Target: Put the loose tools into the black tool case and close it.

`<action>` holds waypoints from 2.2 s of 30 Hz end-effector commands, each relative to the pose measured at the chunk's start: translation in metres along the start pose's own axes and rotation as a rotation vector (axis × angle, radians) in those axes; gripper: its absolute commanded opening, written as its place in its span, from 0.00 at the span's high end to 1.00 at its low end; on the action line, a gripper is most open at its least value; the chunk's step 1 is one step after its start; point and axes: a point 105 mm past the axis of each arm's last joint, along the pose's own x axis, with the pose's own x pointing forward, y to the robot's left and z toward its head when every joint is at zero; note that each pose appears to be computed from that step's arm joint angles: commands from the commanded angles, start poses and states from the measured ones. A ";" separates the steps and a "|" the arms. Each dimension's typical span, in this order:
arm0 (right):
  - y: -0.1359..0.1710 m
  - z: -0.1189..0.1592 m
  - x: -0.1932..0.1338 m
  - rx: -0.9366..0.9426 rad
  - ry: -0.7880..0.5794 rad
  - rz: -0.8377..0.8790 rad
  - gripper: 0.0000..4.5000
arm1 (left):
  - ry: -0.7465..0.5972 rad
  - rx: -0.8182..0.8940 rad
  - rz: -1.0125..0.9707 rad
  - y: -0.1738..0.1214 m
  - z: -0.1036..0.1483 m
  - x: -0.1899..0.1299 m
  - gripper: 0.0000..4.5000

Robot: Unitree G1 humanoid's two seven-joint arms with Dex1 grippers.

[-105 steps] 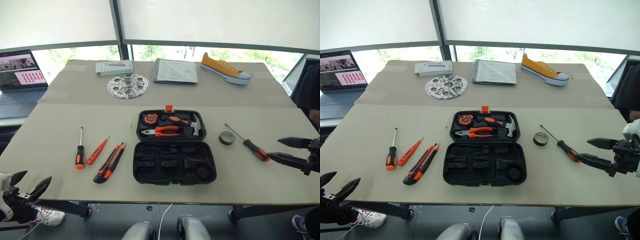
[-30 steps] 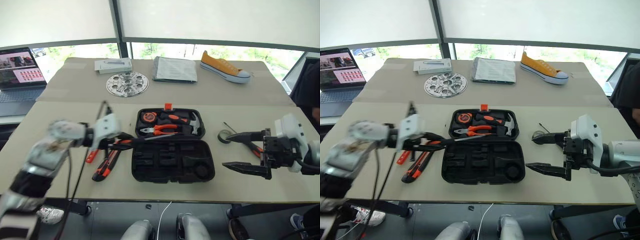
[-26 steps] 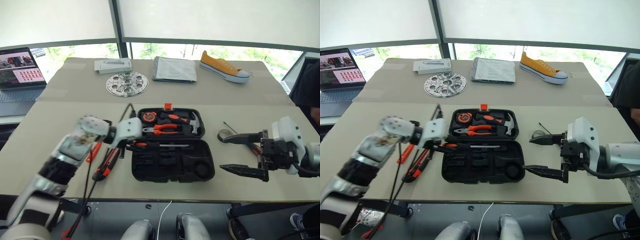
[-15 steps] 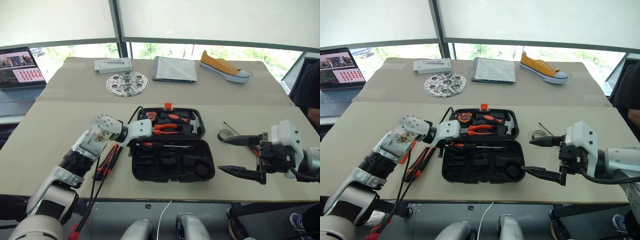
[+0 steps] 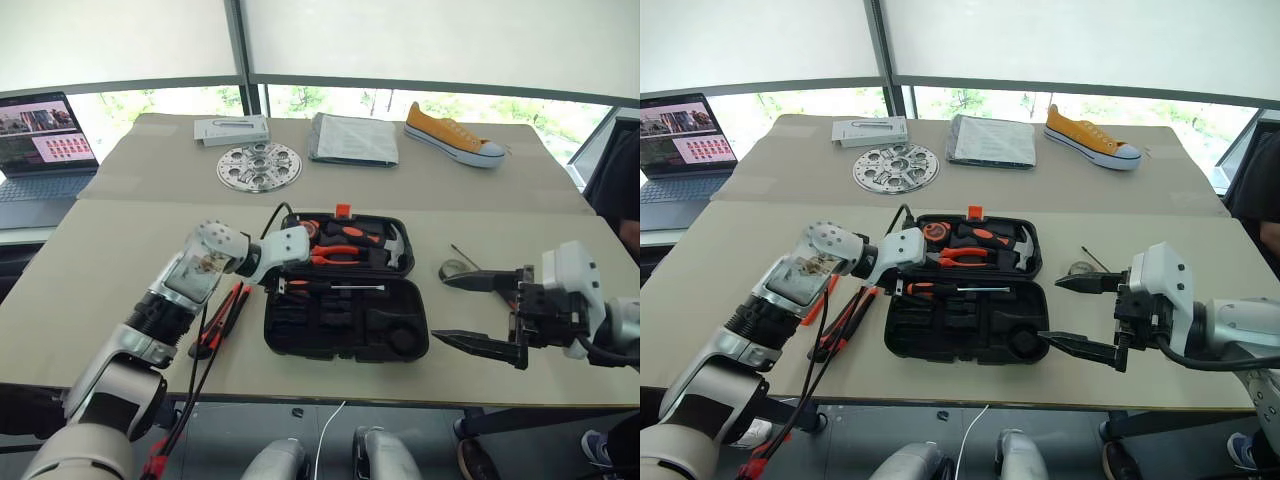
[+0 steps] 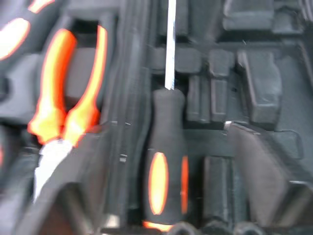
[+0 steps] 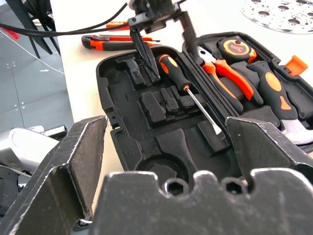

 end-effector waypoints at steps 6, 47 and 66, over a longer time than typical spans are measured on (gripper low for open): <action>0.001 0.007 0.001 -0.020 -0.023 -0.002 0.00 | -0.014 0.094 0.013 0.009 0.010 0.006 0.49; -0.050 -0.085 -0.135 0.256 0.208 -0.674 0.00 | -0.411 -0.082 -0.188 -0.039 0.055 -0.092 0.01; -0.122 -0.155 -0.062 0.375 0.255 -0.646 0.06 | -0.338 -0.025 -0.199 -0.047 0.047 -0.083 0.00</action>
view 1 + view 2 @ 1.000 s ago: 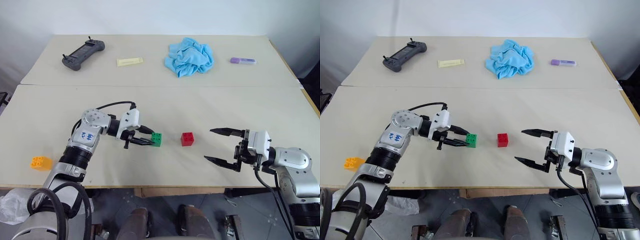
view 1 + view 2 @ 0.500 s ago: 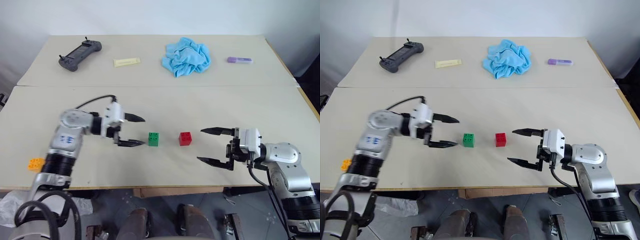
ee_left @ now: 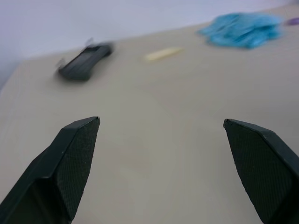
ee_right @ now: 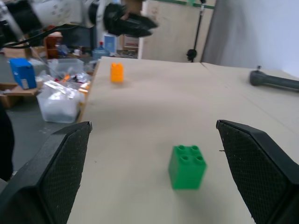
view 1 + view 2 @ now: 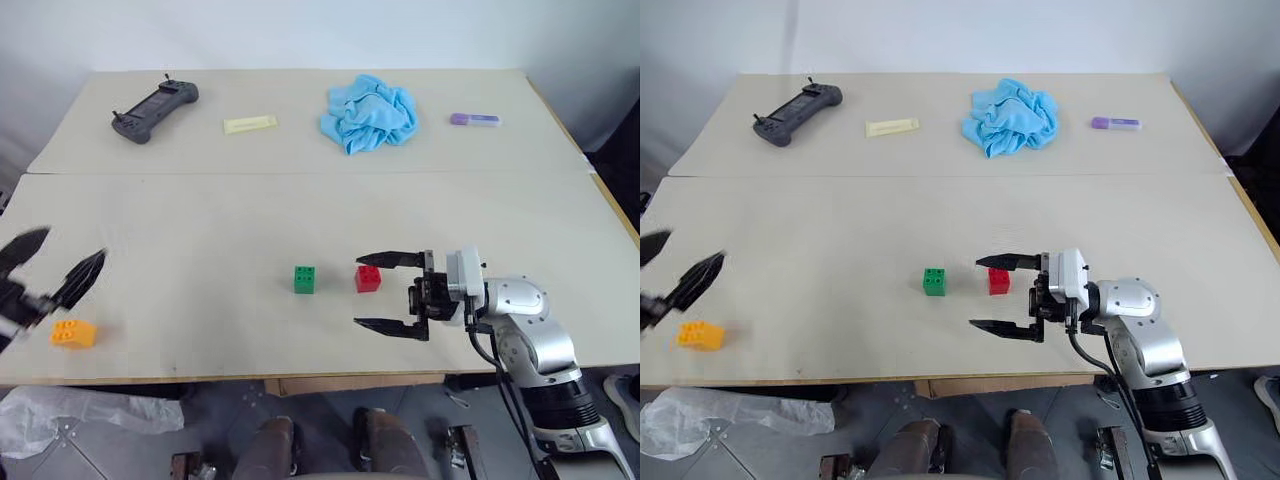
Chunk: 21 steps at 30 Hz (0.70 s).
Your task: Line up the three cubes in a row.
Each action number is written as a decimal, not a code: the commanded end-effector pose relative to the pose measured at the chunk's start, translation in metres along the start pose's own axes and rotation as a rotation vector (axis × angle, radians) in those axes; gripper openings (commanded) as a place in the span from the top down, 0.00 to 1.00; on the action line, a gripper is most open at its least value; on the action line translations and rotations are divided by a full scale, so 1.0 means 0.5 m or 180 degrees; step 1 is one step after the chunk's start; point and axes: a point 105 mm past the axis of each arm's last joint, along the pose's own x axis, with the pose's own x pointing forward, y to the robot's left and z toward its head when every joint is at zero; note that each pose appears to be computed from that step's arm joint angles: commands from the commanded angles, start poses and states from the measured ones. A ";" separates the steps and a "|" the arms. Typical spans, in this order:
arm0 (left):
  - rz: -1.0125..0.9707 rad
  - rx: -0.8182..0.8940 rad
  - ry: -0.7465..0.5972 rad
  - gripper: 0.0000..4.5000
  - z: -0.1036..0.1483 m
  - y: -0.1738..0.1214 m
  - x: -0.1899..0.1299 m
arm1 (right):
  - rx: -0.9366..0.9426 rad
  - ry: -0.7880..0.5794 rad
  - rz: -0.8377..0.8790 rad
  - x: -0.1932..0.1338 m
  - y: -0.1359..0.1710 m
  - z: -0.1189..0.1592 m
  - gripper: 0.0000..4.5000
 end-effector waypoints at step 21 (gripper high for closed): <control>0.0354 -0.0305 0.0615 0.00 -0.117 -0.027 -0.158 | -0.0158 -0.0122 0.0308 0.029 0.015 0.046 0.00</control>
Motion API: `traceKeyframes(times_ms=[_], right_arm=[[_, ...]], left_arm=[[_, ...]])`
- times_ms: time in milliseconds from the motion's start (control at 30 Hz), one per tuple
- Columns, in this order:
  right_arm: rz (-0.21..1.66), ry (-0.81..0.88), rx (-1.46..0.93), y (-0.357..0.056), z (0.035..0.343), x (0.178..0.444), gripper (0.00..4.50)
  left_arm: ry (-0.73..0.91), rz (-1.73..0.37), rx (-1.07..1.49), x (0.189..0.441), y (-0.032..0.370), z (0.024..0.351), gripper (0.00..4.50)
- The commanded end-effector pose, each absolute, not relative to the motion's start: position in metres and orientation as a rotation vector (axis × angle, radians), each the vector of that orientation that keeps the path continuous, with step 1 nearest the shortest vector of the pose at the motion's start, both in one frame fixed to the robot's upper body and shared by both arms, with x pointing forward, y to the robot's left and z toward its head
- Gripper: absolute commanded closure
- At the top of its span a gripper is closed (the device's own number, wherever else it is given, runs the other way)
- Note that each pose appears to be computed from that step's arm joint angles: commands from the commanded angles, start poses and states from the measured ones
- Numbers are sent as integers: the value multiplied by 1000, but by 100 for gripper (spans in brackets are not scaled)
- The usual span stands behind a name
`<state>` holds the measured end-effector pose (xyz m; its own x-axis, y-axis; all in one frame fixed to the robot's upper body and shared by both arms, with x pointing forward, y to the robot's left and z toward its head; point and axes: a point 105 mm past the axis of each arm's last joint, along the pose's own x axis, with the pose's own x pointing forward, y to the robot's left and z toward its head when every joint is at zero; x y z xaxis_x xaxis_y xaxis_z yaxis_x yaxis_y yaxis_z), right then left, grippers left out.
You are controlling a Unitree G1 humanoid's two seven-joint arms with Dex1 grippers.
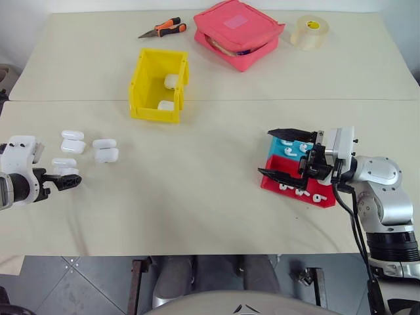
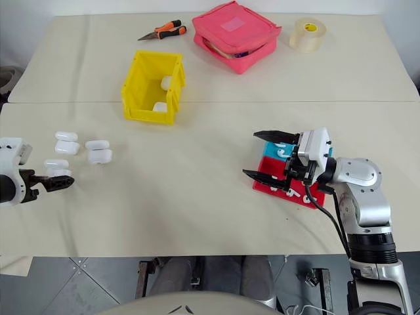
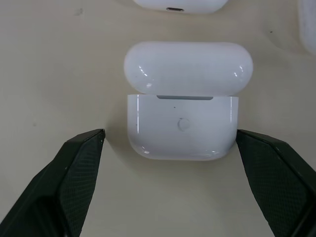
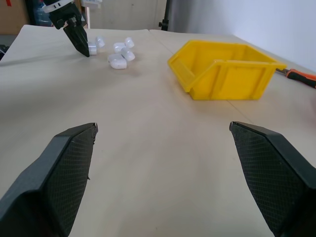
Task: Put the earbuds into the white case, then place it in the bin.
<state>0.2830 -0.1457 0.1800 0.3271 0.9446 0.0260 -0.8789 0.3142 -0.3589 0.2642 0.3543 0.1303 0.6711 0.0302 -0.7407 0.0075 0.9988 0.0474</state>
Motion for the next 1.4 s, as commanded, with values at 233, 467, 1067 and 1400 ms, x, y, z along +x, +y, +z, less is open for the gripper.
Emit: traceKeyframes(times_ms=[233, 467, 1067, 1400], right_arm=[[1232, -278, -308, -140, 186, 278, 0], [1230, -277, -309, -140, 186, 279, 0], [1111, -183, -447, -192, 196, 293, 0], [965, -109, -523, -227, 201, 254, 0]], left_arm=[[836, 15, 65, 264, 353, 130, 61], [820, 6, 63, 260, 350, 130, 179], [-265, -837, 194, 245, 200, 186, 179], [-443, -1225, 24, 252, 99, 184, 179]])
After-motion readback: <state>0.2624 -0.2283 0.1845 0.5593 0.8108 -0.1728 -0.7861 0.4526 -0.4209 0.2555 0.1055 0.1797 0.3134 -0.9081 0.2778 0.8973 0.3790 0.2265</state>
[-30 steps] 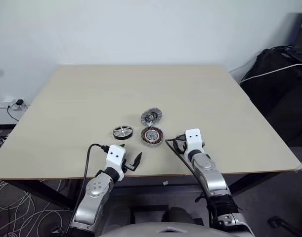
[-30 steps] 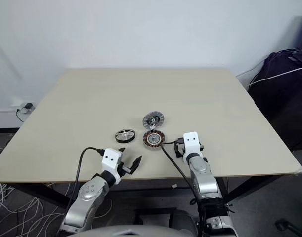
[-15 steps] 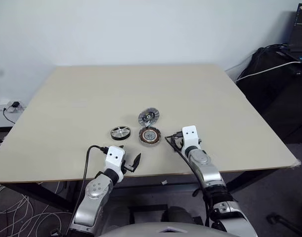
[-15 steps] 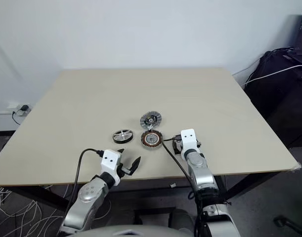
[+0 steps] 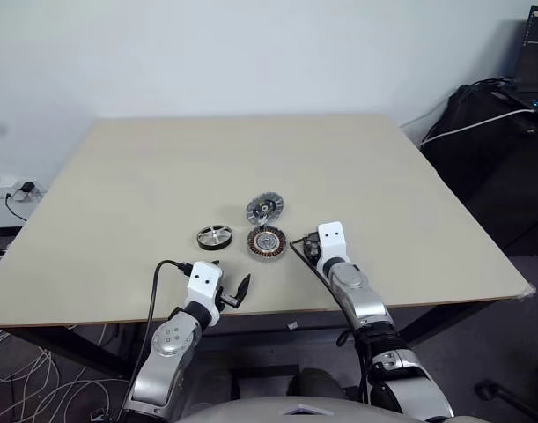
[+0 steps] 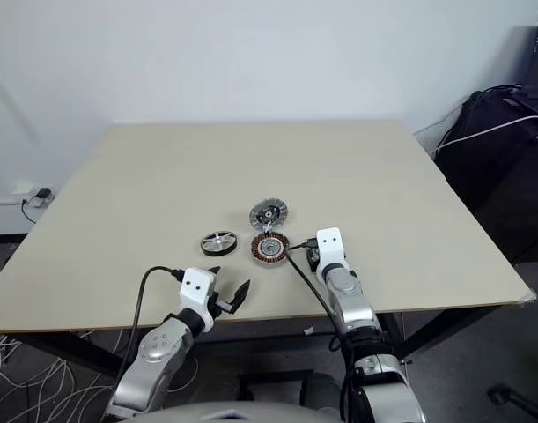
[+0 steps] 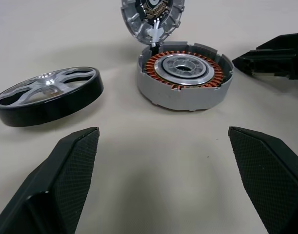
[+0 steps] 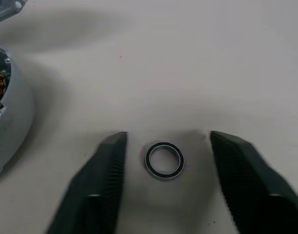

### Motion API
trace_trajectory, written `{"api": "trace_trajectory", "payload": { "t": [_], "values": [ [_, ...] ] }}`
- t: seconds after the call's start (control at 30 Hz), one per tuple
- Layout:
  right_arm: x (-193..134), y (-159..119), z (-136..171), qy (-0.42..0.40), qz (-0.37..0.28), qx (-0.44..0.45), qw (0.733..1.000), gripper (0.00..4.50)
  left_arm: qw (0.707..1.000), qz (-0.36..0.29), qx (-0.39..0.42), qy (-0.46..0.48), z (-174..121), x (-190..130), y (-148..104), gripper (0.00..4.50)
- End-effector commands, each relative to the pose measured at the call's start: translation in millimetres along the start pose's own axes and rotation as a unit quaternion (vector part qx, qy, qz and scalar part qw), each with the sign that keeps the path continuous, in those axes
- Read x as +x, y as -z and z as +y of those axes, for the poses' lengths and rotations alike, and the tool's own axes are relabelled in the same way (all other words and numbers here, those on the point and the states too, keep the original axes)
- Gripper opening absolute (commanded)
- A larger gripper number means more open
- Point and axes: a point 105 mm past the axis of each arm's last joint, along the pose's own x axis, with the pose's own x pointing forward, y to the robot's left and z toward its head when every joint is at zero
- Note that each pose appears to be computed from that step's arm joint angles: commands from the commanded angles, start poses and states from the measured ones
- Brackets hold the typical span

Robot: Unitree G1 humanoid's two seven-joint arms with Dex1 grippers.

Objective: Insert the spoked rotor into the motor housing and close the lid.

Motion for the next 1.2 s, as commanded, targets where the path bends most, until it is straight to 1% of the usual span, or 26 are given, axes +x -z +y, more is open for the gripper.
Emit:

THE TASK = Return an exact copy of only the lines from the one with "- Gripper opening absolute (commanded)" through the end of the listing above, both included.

RESULT OF THE EXERCISE =
- Gripper opening absolute (commanded)
- A larger gripper number means more open
- Point and axes: a point 105 mm past the axis of each arm's last joint, along the pose's own x axis, with the pose's own x pointing forward, y to the robot's left and z toward its head when every joint is at zero
- Note that each pose appears to be computed from that step's arm joint angles: commands from the commanded angles, start poses and states from the measured ones
- Brackets hold the typical span

Robot: Unitree G1 humanoid's two seven-joint arms with Dex1 grippers.

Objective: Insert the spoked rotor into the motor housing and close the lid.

Motion for the next 1.2 s, as commanded, targets where the path bends most, until it is straight to 1% of the usual span, or 26 are given, axes +x -z +y, more is open for the gripper.
Emit:

Nothing further belongs to this answer.